▶ [The task]: Extract every line below that contains the word "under".

▶ [Input material]:

________________________________________

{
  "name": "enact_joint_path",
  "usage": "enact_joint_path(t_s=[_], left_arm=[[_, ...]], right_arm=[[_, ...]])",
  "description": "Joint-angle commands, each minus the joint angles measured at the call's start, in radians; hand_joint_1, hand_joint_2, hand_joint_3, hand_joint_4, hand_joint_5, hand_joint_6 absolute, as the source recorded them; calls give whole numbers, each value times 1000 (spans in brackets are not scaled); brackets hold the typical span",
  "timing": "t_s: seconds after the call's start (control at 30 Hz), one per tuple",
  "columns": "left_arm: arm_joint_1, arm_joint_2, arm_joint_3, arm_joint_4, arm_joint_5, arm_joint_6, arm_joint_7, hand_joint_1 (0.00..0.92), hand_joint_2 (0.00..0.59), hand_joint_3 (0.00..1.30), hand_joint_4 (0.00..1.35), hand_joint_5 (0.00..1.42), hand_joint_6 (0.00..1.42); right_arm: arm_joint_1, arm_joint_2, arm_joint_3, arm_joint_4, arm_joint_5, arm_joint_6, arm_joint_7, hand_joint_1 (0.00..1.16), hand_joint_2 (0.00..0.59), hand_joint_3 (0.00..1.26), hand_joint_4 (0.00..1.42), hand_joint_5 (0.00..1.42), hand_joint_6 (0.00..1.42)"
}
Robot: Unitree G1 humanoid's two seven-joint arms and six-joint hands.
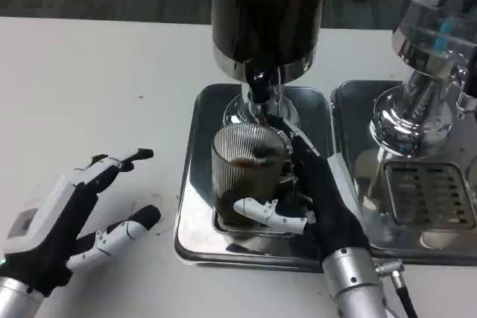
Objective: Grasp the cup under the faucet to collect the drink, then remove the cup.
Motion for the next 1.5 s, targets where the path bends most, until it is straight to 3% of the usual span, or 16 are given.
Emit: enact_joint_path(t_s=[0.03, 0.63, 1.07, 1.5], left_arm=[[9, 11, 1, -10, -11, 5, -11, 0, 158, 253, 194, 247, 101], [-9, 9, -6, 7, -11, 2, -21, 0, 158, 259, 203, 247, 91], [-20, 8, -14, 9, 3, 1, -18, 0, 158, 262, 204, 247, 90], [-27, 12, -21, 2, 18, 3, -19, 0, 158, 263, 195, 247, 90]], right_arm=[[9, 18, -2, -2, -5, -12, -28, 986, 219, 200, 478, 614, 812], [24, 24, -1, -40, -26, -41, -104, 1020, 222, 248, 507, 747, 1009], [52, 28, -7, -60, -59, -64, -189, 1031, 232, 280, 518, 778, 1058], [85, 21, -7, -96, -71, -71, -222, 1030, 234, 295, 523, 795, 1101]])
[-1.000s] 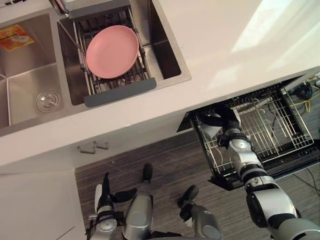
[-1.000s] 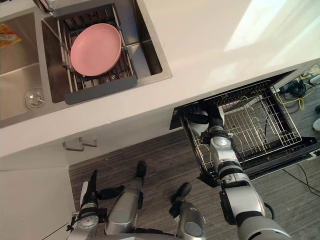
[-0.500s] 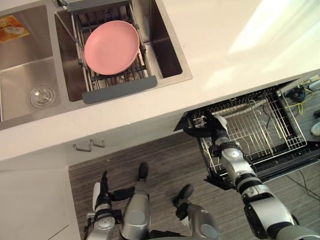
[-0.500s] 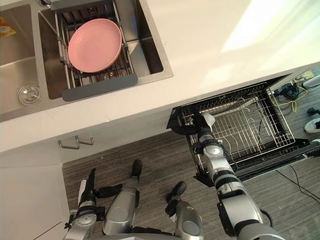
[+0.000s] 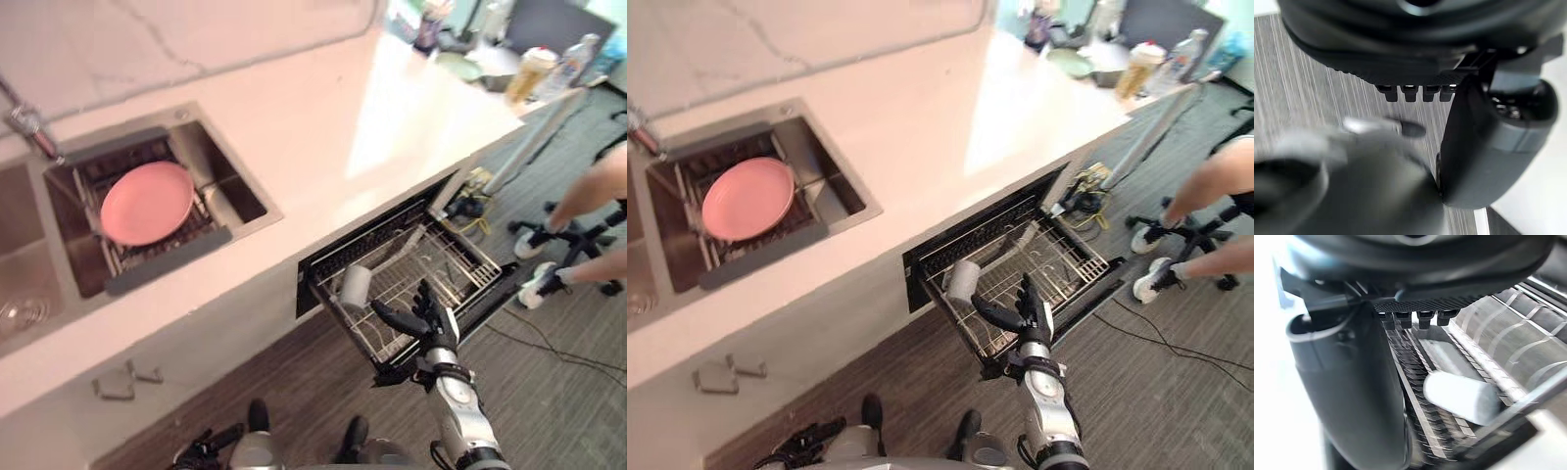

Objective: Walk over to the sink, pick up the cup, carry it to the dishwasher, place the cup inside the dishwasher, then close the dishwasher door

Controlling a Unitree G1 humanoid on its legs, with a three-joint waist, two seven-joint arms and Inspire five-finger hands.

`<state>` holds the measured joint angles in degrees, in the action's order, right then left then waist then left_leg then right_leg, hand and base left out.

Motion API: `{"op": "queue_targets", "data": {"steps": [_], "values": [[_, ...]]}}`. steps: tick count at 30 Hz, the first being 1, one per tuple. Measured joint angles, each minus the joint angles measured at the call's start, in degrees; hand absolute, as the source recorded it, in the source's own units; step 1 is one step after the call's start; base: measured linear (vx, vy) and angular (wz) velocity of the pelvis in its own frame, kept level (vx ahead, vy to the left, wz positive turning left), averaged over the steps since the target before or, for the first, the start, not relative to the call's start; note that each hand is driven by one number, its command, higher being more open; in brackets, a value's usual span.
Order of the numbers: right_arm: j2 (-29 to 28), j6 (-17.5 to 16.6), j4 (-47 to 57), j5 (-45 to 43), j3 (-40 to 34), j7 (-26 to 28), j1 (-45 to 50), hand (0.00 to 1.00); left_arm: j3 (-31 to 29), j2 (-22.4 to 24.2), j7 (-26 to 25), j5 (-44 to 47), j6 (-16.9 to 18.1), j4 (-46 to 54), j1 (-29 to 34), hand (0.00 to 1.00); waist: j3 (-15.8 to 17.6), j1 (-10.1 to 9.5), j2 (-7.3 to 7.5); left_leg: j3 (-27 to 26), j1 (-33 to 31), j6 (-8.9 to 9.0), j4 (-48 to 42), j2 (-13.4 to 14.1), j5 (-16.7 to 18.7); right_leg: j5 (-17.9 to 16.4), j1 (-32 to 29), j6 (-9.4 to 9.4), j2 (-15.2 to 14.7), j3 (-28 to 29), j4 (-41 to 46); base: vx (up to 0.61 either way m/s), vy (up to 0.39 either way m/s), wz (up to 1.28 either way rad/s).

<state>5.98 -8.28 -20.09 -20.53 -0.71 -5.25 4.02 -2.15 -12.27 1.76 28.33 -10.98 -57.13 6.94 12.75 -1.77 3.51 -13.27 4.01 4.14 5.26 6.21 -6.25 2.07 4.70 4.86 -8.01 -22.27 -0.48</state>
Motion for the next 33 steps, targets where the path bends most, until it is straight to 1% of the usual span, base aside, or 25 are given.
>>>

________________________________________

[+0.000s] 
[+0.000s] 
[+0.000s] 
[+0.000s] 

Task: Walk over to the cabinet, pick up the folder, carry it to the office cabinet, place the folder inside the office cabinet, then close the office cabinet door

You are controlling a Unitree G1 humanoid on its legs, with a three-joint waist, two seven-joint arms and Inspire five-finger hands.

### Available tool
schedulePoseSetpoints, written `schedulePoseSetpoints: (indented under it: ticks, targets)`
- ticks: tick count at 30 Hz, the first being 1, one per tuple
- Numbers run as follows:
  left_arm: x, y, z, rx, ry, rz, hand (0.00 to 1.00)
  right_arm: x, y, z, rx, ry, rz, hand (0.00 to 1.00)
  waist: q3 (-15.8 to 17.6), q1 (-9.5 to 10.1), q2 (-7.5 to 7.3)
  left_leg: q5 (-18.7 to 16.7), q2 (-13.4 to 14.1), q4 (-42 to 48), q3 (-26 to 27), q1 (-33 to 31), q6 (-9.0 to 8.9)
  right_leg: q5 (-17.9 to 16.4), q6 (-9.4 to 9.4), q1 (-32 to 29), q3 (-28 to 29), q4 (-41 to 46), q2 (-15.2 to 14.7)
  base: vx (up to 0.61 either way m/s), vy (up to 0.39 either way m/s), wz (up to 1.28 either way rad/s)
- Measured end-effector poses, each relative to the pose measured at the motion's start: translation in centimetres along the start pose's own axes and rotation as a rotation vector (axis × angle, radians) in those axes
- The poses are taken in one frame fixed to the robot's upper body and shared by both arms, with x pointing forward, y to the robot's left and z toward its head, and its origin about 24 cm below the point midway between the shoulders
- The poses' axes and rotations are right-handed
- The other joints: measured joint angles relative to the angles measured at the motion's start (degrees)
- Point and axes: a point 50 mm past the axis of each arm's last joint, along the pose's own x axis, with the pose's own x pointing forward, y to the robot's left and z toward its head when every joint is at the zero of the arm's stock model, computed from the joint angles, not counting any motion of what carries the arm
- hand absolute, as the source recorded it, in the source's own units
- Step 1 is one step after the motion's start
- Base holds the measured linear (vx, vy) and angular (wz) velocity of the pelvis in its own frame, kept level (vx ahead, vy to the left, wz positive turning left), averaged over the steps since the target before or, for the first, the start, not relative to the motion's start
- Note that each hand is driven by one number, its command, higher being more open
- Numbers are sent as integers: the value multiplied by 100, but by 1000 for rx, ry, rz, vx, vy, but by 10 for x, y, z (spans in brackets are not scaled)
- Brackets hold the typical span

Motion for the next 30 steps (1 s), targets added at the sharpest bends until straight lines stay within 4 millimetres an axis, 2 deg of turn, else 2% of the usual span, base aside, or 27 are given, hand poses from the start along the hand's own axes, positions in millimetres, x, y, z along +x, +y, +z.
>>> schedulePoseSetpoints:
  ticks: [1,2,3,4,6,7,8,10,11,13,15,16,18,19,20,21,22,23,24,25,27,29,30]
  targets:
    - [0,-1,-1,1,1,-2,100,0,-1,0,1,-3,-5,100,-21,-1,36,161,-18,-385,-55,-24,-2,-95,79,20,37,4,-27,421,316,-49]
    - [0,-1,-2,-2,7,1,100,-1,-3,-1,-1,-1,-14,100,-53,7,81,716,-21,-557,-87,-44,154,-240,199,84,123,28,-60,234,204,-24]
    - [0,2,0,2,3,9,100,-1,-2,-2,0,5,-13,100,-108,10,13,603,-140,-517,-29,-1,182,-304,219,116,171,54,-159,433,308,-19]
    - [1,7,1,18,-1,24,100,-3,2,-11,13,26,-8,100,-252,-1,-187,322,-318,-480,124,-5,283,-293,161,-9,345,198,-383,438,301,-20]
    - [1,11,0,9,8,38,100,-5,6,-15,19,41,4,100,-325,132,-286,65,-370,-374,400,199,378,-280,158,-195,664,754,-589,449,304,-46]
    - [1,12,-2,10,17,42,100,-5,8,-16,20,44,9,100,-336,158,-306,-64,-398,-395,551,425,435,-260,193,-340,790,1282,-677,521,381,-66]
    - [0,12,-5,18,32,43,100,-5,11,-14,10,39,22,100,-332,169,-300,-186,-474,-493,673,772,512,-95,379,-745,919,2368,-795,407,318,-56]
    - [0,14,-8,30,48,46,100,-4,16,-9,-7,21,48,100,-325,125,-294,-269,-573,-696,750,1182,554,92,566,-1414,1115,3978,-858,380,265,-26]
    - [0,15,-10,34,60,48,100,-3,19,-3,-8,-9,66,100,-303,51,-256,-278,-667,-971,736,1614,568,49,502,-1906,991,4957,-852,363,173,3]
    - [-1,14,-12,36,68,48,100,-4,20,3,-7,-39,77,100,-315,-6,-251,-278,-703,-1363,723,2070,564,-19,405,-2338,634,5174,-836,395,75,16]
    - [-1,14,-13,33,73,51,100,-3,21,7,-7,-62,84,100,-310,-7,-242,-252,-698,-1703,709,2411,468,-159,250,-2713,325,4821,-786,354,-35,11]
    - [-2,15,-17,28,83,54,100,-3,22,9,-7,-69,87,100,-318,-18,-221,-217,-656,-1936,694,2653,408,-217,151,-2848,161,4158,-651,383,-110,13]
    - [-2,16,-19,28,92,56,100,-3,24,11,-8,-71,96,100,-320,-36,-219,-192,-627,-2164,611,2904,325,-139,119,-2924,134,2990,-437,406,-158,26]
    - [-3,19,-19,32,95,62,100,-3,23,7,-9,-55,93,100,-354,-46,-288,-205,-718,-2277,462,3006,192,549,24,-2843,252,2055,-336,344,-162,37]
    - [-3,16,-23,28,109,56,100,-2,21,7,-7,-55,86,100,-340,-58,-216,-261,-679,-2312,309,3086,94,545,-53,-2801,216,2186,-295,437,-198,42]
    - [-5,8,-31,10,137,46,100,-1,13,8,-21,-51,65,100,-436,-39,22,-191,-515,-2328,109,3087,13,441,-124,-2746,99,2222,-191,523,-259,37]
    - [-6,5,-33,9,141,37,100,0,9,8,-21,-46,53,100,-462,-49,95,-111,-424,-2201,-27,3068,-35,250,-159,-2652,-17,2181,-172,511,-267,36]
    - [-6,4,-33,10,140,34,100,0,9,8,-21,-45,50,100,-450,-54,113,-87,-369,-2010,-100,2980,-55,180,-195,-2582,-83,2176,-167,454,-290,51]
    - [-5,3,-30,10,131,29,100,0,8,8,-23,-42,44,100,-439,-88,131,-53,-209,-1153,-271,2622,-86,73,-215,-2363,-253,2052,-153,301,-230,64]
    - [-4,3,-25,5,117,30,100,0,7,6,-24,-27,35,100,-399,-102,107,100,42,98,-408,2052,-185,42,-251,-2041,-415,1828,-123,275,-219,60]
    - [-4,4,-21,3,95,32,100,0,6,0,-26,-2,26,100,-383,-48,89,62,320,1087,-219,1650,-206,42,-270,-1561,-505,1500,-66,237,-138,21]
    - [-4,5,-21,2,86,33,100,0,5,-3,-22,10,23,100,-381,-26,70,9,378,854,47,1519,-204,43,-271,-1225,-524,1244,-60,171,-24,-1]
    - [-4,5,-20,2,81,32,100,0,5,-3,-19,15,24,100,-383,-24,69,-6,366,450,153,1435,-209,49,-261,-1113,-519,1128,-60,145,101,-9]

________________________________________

▶ [Written reply]:
Objective: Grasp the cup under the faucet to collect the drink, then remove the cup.
schedulePoseSetpoints, written `schedulePoseSetpoints: (indented under it: ticks, targets)`

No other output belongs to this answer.